Work request:
The line containing "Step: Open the", plus every line that follows it to the end of the listing below, is what you transcribe exactly; omit all pictures.

Data shown:
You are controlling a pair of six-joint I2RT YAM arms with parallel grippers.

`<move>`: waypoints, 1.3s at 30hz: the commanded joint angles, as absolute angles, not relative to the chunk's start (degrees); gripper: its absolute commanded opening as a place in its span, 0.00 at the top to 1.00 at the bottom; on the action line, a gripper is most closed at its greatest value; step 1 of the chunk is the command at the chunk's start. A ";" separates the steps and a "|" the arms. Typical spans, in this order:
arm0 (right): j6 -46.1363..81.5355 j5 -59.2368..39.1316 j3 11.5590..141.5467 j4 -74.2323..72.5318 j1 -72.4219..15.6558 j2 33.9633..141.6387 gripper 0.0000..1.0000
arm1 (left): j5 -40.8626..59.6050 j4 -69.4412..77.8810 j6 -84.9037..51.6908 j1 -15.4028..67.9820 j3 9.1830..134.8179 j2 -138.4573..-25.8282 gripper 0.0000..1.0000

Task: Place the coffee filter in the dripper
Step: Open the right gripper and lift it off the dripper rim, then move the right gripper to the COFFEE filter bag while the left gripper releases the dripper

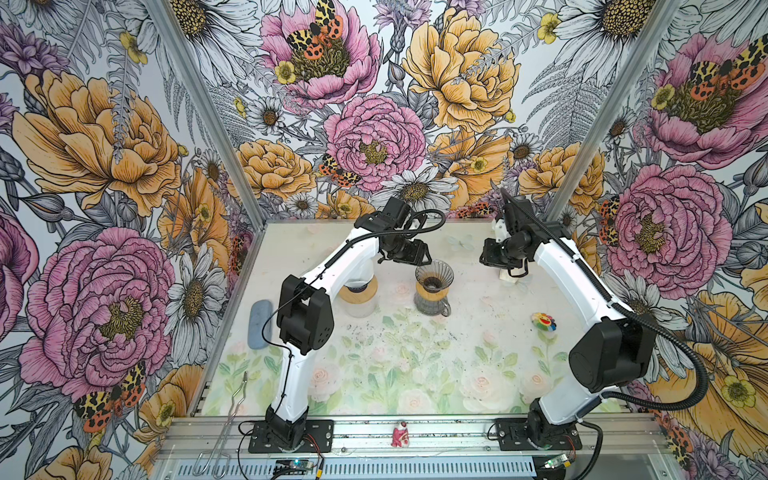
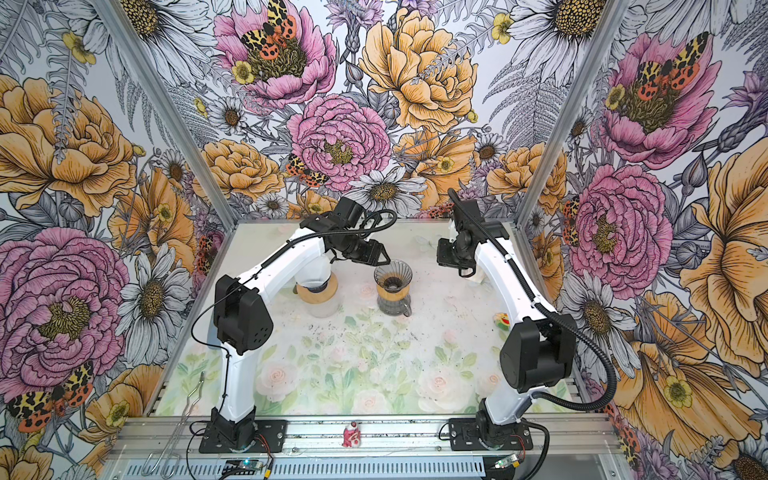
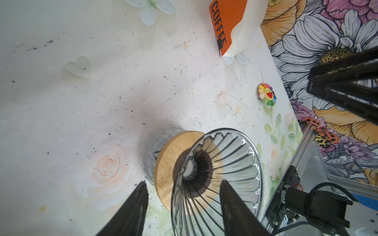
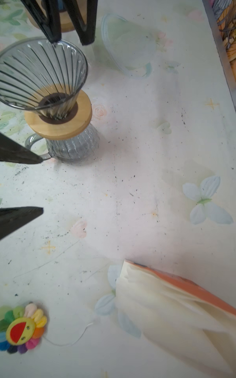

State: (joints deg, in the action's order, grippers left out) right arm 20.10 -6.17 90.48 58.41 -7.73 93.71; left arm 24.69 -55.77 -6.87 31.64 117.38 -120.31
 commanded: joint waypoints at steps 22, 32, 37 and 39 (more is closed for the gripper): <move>19.59 -1.97 78.98 30.69 6.94 100.69 0.78 | 13.88 -34.91 -6.94 32.28 92.81 -94.28 0.02; 21.82 -1.44 82.92 28.50 7.87 106.49 0.82 | 13.45 -32.96 -8.72 31.23 88.07 -92.15 0.01; 22.06 -2.03 83.41 28.21 8.13 108.29 0.82 | 13.80 -33.10 -9.05 31.21 87.89 -92.88 0.01; 21.76 -1.99 83.49 28.04 8.17 109.00 0.82 | 13.88 -33.11 -9.11 31.06 87.93 -93.07 0.01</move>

Result for this exercise:
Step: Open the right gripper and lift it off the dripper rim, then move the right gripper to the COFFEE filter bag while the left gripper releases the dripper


State: (joints deg, in the action's order, grippers left out) right arm 20.10 -6.17 90.48 58.41 -7.73 93.71; left arm 24.69 -55.77 -6.87 31.64 117.38 -120.31
 commanded: joint waypoints at steps 22, 32, 37 and 39 (more is closed for the gripper): <move>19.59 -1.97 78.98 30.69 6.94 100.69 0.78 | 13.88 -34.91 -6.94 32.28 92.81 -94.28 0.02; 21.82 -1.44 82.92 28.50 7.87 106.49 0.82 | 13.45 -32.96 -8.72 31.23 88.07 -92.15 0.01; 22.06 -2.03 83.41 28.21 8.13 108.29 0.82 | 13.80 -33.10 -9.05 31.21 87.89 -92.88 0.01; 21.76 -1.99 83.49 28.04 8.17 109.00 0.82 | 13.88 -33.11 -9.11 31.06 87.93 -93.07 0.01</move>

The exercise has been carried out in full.